Dengan demikian, dapat disimpulkan bahwa KUR skema subsidi bunga memberikan dampak ekonomi (penciptaan output, PDB, dan tenaga kerja) yang lebih tinggi dibandingkan dampak ekonomi pada saat skema IJP diterapkan. Sektor-sektor yang konsisten memiliki dampak ekonomi yang besar diantaranya adalah sektor Perdagangan Besar dan Eceran, Reparasi Mobil dan Sepeda Motor; sektor Pertanian, Kehutanan dan Perikanan; sektor Industri Pengolahan; dan Jasa keuangan dan Asuransi. Sedangkan, sektor-sektor yang relatif memiliki dampak ekonomi kecil di antaranya adalah sektor Jasa Kesehatan dan Kegiatan Sosial dan sektor Pengadaan Air, Pengelolaan Sampah, Limbah dan Daur Ulang. Sebagian besar sektor mengalami penurunan dampak ekonomi (PDB dan tenaga kerja) ketika skema KUR berubah dari skema IJP menjadi skema subsidi bunga.

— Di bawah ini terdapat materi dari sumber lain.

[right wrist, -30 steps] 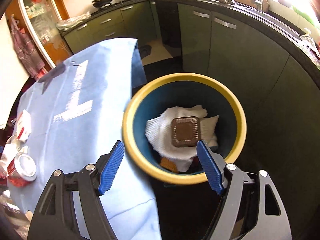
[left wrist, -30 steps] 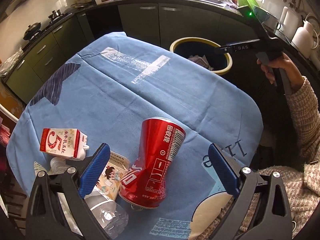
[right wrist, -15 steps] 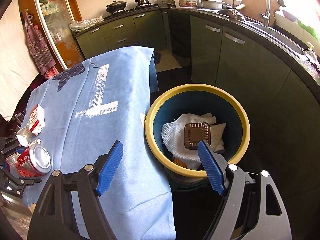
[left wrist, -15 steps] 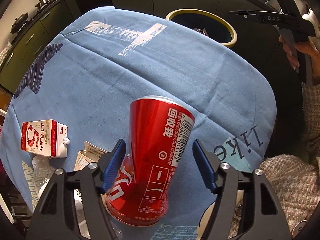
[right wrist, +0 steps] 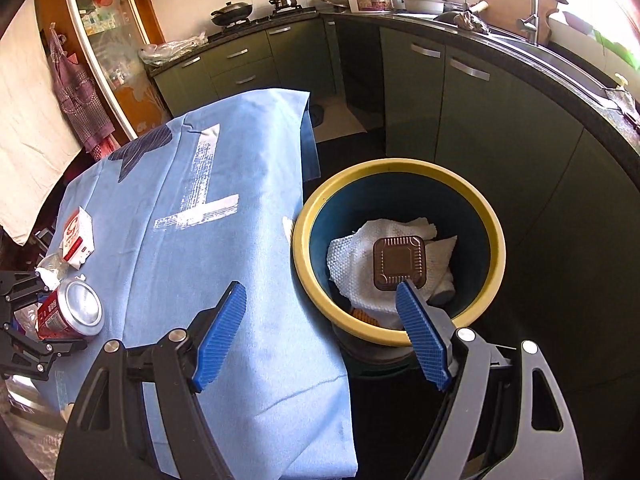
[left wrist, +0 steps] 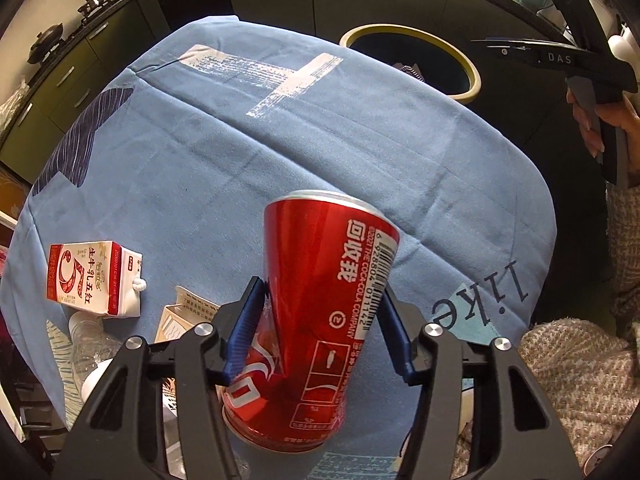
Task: Collect trash
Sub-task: 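Grasp the red cola can with the left gripper, then carry the cola can over the yellow bin and open the left gripper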
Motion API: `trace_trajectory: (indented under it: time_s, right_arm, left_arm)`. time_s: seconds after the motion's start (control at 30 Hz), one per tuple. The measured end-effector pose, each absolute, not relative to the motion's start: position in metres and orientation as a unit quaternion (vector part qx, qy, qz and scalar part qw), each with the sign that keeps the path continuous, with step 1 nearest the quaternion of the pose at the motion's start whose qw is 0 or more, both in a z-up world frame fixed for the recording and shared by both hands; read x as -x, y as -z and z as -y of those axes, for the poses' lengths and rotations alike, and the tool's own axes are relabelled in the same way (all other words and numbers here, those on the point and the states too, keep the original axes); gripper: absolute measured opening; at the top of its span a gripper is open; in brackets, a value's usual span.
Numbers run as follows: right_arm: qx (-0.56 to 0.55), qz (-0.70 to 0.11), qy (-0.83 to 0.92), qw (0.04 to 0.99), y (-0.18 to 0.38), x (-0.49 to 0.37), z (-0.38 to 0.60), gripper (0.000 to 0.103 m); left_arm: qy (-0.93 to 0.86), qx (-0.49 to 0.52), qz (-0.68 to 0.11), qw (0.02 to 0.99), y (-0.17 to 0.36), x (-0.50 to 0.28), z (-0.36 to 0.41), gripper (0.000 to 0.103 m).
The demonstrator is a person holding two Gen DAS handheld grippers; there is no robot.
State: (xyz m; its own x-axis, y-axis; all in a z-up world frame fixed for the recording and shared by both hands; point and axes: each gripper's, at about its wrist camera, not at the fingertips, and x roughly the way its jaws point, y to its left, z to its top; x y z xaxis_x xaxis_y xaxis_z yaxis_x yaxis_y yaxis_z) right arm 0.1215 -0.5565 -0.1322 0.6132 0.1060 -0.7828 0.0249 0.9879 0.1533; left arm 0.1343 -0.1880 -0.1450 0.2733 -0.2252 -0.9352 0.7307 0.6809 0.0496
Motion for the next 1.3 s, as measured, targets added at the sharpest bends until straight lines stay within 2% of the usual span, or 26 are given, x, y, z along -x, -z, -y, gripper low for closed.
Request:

Meskipun demikian, penurunan tersebut masih terkompensasi dengan kenaikan pada sektor lainnya yang naik lebih tinggi. 

Untuk dapat menganalisis efektivitas kedua skema KUR, digunakan pendekatan Cost Effectiveness Analysis (CEA). Outcome yang diukur adalah dampak dari KUR terhadap penciptaan PDB dan tenaga kerja. Sementara nilai biaya diukur dalam besar pengeluaran pemerintah pada KUR di masing-masing periode skema IJP dan skema subsidi bunga. Skema yang menghasilkan rasio yang lebih besar dinilai sebagai skema yang memiliki efektivitas yang lebih baik. Rasio outcome (penciptaan PDB dan tenaga kerja) terhadap biaya pemerintah pada skema IJP lebih tinggi dibandingkan rasio yang sama pada skema subsidi bunga. Hal ini mengindikasikan bahwa skema subsidi bunga memiliki tingkat cost effectiveness yang lebih rendah dibandingkan skema IJP. Dengan demikian, rekomendasi kebijakan yang ditawarkan antara lain: (1) perlunya ada penyesuaian dan perbaikan jika ingin tetap mempertahankan skema subsidi bunga, seperti penambahan kriteria bagi penyalur sebagai indikator kinerja utama (IKU); (2) perlunya memperluas pelibatan lembaga-lembaga keuangan nonbank dalam penyaluran KUR; dan (3) perlu dipertimbangkan untuk kembali menggunakan skema KUR lama yaitu IJP KUR dikarenakan memiliki tingkat cost effectiveness yang relatif lebih baik dari skema yang ada sekarang, akan tetapi perlu dilakukan perbaikan tata cara, standar, dan kriteria dalam implementasinya agar dapat lebih efektif.